• [WORK REQUEST]:
All that should be output is the block of lines below from the line with "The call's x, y" to the line with "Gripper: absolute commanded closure", both included, exactly as written.

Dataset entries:
........

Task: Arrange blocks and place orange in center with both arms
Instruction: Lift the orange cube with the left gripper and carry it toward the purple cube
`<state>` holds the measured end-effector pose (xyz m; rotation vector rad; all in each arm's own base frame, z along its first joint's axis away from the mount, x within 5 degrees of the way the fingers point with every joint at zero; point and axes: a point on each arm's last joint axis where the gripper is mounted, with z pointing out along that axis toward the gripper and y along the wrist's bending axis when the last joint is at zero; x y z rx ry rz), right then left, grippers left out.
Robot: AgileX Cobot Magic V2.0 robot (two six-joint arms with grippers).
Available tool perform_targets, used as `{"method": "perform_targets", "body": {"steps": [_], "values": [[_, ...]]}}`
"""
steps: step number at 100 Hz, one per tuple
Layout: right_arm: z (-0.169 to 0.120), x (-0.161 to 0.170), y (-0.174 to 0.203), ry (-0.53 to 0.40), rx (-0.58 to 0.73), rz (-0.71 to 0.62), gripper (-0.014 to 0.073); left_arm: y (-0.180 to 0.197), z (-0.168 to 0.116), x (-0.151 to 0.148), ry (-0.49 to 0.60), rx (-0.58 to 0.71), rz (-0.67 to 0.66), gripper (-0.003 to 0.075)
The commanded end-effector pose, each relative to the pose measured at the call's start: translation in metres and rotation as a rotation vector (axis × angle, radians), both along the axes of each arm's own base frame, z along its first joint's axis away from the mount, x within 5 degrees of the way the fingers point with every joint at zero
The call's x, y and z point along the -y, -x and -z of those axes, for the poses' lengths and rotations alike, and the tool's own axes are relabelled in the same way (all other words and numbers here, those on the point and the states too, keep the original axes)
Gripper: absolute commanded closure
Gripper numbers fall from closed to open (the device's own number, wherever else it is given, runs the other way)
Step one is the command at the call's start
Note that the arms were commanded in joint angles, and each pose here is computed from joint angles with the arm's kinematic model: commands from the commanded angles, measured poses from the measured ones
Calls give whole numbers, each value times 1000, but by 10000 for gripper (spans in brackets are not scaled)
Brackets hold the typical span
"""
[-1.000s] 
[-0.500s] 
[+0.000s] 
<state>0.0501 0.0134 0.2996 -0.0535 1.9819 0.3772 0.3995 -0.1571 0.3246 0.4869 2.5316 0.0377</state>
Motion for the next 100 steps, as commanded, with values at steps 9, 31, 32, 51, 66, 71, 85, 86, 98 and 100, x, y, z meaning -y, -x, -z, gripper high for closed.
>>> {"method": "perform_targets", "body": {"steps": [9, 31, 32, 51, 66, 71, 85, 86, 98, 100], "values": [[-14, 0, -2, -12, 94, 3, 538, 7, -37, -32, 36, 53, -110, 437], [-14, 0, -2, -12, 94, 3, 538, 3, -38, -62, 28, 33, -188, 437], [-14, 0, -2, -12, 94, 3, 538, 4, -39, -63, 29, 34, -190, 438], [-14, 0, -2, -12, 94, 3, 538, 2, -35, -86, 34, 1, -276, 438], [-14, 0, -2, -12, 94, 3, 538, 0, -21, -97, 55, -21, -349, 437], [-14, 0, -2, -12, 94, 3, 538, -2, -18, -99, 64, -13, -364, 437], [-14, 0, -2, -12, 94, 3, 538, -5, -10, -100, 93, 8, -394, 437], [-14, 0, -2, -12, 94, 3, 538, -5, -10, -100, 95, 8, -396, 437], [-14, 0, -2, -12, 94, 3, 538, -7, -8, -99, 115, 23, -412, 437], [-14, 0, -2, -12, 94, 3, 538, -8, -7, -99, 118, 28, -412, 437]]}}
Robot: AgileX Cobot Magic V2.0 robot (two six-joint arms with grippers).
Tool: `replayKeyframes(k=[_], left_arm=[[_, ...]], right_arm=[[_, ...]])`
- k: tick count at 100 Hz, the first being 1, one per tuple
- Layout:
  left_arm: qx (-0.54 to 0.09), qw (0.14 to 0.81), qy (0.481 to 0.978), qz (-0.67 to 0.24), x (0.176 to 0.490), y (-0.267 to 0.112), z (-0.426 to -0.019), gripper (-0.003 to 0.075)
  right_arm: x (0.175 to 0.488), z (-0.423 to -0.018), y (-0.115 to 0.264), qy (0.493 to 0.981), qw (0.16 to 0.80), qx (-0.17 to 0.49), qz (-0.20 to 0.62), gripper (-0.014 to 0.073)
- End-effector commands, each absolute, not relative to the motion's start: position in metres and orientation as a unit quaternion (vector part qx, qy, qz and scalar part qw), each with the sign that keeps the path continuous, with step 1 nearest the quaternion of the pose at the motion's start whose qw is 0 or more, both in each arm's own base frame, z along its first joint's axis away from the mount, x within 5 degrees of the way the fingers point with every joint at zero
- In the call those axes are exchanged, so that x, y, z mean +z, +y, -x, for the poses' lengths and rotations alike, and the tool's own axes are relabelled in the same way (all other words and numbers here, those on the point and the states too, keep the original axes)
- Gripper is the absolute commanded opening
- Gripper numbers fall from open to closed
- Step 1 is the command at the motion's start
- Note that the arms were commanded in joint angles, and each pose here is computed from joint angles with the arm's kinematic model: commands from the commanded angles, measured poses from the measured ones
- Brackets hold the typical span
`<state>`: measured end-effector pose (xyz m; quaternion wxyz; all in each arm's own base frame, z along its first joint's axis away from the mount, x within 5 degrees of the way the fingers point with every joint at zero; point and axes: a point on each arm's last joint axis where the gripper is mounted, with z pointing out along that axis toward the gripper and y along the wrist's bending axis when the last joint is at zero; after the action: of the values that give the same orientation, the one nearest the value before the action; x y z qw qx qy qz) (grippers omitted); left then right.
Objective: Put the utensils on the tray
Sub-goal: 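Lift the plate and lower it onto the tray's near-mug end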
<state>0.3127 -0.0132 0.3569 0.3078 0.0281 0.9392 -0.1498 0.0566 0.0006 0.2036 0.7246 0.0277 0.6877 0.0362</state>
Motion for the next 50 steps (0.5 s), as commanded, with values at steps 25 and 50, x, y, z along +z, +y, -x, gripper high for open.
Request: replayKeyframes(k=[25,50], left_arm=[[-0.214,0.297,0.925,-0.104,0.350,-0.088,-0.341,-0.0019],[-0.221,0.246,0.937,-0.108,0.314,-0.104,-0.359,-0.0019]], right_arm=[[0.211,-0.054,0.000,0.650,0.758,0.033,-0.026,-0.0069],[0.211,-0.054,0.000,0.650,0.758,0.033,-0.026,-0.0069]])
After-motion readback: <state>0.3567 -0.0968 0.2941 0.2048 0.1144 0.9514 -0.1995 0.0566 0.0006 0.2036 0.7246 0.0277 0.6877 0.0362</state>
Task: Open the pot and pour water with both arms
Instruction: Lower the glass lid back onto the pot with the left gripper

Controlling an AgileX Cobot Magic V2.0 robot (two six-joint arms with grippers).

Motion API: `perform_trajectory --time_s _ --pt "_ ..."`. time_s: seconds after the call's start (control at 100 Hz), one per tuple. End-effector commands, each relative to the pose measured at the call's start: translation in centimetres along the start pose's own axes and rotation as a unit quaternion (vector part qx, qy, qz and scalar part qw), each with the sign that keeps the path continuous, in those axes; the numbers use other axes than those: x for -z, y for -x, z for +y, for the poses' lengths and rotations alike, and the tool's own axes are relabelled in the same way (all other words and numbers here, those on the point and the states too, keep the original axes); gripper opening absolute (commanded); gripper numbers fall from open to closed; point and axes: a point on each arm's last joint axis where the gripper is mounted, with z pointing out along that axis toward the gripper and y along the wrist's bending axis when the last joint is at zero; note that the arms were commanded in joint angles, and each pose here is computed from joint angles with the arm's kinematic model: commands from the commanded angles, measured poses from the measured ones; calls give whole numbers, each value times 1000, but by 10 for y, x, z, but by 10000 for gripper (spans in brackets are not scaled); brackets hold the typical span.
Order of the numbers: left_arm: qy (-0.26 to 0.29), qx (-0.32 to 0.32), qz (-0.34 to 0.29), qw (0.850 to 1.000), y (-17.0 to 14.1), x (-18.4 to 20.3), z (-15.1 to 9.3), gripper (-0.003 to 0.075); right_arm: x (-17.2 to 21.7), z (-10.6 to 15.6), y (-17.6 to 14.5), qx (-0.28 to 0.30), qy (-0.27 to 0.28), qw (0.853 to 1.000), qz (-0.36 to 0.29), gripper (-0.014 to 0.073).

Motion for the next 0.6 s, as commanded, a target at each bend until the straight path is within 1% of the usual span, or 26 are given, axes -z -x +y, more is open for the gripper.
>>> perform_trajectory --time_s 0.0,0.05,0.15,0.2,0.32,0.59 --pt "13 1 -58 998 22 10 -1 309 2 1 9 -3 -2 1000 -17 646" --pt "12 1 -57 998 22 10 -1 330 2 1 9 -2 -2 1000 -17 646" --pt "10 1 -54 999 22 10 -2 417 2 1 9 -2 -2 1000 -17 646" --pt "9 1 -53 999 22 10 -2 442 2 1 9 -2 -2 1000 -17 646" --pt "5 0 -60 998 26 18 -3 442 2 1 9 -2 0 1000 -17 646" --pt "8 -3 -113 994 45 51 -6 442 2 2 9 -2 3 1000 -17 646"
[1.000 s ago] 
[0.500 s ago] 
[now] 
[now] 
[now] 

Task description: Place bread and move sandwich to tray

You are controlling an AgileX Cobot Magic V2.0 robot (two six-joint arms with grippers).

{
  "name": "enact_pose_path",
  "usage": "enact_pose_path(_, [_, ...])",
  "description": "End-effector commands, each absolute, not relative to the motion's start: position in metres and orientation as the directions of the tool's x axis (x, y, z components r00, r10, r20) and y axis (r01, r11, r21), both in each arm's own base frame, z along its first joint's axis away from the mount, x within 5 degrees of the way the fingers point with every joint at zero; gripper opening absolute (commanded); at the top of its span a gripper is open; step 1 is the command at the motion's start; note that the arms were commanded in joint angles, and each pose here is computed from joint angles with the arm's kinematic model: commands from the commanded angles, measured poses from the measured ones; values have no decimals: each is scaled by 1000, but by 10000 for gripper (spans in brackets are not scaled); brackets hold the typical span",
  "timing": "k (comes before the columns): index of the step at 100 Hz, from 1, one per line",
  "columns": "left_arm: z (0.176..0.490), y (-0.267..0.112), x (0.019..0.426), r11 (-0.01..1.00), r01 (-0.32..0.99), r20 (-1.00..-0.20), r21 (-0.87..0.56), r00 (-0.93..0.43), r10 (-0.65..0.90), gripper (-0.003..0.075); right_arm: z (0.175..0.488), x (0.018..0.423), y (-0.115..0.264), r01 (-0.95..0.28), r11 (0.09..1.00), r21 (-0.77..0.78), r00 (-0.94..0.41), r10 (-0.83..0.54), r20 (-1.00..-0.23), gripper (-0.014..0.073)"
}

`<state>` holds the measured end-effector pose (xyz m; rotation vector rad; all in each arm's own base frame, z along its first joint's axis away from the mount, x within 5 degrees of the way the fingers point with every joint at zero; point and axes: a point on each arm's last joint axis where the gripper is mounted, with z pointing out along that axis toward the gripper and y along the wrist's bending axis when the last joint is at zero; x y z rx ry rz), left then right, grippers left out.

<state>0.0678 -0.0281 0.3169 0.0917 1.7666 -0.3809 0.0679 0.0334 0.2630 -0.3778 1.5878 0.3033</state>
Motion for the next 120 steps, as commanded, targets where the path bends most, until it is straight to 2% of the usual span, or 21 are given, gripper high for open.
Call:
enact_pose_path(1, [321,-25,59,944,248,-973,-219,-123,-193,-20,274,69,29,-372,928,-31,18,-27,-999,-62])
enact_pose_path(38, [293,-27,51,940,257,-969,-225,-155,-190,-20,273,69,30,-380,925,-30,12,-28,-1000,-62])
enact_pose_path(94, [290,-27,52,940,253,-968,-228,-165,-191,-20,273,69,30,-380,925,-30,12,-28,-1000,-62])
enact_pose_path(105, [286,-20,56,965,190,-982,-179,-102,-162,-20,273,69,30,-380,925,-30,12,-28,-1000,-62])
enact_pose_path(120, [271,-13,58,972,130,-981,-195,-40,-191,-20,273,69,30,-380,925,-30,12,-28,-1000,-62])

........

• [TASK OUTPUT]:
The call's x, y and z point along the -y, -x and -z of those axes, for the poses' lengths and rotations alike, and the tool's own axes are relabelled in the same way (all other words and numbers here, those on the point and the states too, keep the original axes)
Gripper: absolute commanded closure

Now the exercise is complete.